Doherty believes both are possible. The USB group could get a connector defined rapidly for consumer use, and the IEEE could work on a variation for higher-end systems such as servers, with optical lines linking processors together and linking computers to storage systems.

"If this starts out as a 100-gigabit USB 3F (F for fiber) connector, there's nothing precluding it from going to IEEE and becoming a 10-terabit link with the same connector," Doherty said.

The money question
There's another obstacle besides politics that Intel and any allies must reckon with: cost.

Optical networking, in which lasers send information as photons down transparent fibers, doesn't come cheap.

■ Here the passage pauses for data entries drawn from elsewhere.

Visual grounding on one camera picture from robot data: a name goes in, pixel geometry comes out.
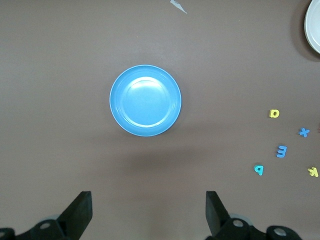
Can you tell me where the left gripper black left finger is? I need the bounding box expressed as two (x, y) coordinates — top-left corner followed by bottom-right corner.
(0, 191), (93, 240)

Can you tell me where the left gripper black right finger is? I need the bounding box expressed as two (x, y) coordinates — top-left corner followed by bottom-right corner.
(204, 191), (304, 240)

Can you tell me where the blue letter m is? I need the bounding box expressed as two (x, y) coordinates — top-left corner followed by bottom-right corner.
(276, 145), (288, 159)

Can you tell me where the yellow letter k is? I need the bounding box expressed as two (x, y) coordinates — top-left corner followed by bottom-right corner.
(307, 166), (320, 178)

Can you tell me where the blue plate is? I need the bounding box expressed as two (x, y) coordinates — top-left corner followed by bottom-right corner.
(109, 64), (183, 137)

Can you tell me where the beige plate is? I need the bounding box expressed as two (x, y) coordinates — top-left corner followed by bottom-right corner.
(304, 0), (320, 55)

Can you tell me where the grey tape scrap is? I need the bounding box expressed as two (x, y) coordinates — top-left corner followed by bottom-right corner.
(169, 0), (188, 14)

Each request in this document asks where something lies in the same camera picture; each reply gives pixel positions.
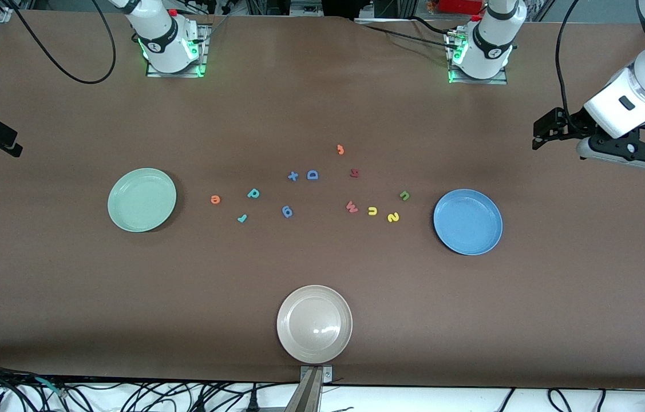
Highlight brown table cover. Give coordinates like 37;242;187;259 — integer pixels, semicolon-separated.
0;9;645;391

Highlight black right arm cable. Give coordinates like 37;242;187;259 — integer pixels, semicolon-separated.
10;0;117;85

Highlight blue plate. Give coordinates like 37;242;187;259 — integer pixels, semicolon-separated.
433;189;504;256

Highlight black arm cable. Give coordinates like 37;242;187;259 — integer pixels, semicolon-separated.
555;0;583;135
10;0;117;85

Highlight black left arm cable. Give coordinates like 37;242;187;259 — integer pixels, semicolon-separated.
555;0;583;135

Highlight aluminium camera mount post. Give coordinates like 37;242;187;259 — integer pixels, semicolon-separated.
285;365;334;412

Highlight teal cable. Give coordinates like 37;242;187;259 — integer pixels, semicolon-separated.
33;375;68;398

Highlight beige plate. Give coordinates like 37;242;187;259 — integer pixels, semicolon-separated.
276;285;353;365

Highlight red box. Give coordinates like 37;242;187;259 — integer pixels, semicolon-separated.
438;0;484;15

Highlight pale green plate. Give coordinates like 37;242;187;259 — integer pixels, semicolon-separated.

Doherty believes high-volume production could lower its costs, though. And USB is nothing if not high-volume: about 3 billion USB devices ship a year right now, according to In-Stat.

"There's every indication that if they get down to USB economics, they can get the cost of the connector down to tens of cents instead of the tens of dollars of most high-performance fiber optic connectors now," Doherty said.

One way to cut costs would be to use plastic fibers rather than higher-quality glass, Doherty said. That limits data-transfer capacity compared to glass, but plastic is cheaper and also is more flexible, Doherty said. Here's a sign Intel agrees: Ziller said of Light Peak, "You can tie a knot in it and it'll still work."

Intel has conducted plenty of research into silicon photonics, in which lasers are built into processors themselves, but Light Peak uses more conventional technology for the optical modules that convert ones and zeros into light at and vice versa. Ziller said Intel is using optical modules from mainstream manufacturers such as Avago Technologies, SAE Magnetics, and Foxconn.

Linking two wires is well understood, but how exactly does that work with two fiber optic lines? In Rattner's demonstration featured a hot-plugged Light Peak cable, so evidently Intel has an idea how to make it work economically.

High-end fiber connections are made by fusing the optical lines, but Doherty believes a gel-like adhesive, perhaps protected by a sheath that snaps back when the connector is plugged in, could be used. "It may not be for things you take on and off a hundred times a day," he said, but such a connector could be used dozens or hundreds of times.

Plenty of Intel ideas have flopped, but the company does have more experience than most introducing complicated technology. And it's not putting on the hard sell for Light Peak.

"We're talking hundreds of millions of ports over next the few years, which really will help drive the costs down and make it an attractive technology," Rattner said. "Fundamentally, we believe the time has come for the optical technologies to go high volume."

Correction, 6:03 a.m. PDT: This story was updated to correct a statement about the time needed to transfer 500MB over USB 2.0 in NEC's demonstration. The time was 39 seconds.